▸ YOUR INSTRUCTIONS
Pick out each line below containing "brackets".

● ● ● ● ●

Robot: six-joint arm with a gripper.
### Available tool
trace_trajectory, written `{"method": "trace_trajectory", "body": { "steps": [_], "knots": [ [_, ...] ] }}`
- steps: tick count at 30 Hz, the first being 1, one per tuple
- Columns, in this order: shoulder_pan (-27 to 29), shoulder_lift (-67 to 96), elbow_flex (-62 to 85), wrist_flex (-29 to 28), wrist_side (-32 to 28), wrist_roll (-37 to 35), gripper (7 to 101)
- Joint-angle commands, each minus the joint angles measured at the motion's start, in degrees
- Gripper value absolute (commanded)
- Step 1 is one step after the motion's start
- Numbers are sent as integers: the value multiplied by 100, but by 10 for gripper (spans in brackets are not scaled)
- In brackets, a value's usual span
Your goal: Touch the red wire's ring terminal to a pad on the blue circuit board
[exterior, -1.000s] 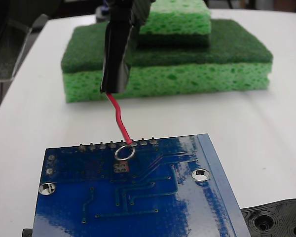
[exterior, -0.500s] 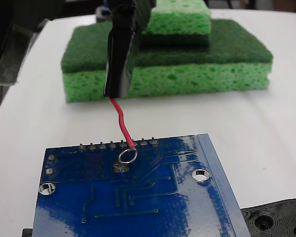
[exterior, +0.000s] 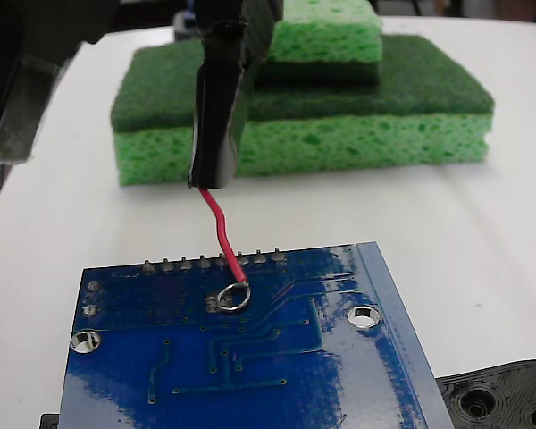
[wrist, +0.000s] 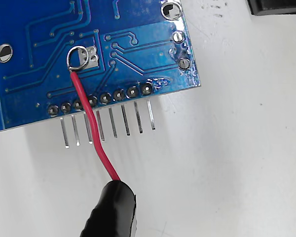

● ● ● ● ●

▸ SOLUTION TO THIS PROBLEM
- Numbers are sent as integers: the value multiplied by 100, but by 10 for gripper (spans in brackets are not scaled)
- In brackets, a value's usual span

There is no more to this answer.